### What is expected
All of the data needs to be repeated exactly.

BEGIN

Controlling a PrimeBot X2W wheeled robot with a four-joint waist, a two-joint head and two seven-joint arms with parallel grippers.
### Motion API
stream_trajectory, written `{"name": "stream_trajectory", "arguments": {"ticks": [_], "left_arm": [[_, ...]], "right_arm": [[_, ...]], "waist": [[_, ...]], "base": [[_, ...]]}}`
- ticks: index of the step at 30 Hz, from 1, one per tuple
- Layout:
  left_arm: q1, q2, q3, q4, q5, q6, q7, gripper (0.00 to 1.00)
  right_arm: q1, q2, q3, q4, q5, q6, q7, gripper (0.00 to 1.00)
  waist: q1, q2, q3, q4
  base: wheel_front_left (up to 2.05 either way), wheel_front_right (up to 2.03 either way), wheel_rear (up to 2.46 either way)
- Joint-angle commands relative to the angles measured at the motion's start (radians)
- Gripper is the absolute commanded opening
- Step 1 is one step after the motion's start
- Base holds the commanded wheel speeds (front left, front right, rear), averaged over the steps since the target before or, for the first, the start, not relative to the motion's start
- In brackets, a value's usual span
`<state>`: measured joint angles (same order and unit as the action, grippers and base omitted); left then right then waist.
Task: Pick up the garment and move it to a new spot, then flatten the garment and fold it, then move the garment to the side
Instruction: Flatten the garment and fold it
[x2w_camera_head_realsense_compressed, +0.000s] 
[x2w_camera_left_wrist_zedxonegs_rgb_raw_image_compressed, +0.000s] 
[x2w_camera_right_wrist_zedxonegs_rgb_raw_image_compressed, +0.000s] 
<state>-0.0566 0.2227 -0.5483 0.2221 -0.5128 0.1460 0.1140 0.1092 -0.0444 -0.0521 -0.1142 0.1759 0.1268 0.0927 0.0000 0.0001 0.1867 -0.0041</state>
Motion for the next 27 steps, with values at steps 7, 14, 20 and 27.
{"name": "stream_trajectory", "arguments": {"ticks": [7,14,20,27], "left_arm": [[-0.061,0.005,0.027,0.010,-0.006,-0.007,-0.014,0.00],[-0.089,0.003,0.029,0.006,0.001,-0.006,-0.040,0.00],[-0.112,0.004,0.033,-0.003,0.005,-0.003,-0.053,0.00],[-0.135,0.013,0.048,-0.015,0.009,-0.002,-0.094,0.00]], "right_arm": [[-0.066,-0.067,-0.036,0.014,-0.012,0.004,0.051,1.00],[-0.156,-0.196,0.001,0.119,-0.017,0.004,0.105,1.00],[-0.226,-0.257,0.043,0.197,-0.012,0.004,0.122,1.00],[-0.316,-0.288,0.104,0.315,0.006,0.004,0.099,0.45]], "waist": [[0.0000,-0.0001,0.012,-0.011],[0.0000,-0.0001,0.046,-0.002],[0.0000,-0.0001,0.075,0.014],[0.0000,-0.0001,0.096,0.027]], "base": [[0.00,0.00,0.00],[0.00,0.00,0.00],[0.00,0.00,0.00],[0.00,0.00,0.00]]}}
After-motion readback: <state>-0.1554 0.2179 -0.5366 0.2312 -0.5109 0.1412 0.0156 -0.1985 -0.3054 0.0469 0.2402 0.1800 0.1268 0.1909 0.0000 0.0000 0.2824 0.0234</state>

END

### Exercise result
Controlling a PrimeBot X2W wheeled robot with a four-joint waist, a two-joint head and two seven-joint arms with parallel grippers.
### Motion API
stream_trajectory, written `{"name": "stream_trajectory", "arguments": {"ticks": [_], "left_arm": [[_, ...]], "right_arm": [[_, ...]], "waist": [[_, ...]], "base": [[_, ...]]}}`
- ticks: index of the step at 30 Hz, from 1, one per tuple
- Layout:
  left_arm: q1, q2, q3, q4, q5, q6, q7, gripper (0.00 to 1.00)
  right_arm: q1, q2, q3, q4, q5, q6, q7, gripper (0.00 to 1.00)
  waist: q1, q2, q3, q4
  base: wheel_front_left (up to 2.05 either way), wheel_front_right (up to 2.03 either way), wheel_rear (up to 2.46 either way)
- Joint-angle commands relative to the angles measured at the motion's start (radians)
- Gripper is the absolute commanded opening
- Step 1 is one step after the motion's start
- Base holds the commanded wheel speeds (front left, front right, rear), averaged over the steps since the target before or, for the first, the start, not relative to the motion's start
- In brackets, a value's usual span
`<state>`: measured joint angles (same order and unit as the action, grippers and base omitted); left then right then waist.
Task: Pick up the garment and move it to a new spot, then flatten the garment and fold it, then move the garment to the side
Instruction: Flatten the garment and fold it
[x2w_camera_head_realsense_compressed, +0.000s] 
[x2w_camera_left_wrist_zedxonegs_rgb_raw_image_compressed, +0.000s] 
[x2w_camera_right_wrist_zedxonegs_rgb_raw_image_compressed, +0.000s] 
<state>-0.0566 0.2227 -0.5483 0.2221 -0.5128 0.1460 0.1140 0.1092 -0.0444 -0.0521 -0.1142 0.1759 0.1268 0.0927 0.0000 0.0001 0.1867 -0.0041</state>
Motion for the next 27 steps, with values at steps 7, 14, 20 and 27.
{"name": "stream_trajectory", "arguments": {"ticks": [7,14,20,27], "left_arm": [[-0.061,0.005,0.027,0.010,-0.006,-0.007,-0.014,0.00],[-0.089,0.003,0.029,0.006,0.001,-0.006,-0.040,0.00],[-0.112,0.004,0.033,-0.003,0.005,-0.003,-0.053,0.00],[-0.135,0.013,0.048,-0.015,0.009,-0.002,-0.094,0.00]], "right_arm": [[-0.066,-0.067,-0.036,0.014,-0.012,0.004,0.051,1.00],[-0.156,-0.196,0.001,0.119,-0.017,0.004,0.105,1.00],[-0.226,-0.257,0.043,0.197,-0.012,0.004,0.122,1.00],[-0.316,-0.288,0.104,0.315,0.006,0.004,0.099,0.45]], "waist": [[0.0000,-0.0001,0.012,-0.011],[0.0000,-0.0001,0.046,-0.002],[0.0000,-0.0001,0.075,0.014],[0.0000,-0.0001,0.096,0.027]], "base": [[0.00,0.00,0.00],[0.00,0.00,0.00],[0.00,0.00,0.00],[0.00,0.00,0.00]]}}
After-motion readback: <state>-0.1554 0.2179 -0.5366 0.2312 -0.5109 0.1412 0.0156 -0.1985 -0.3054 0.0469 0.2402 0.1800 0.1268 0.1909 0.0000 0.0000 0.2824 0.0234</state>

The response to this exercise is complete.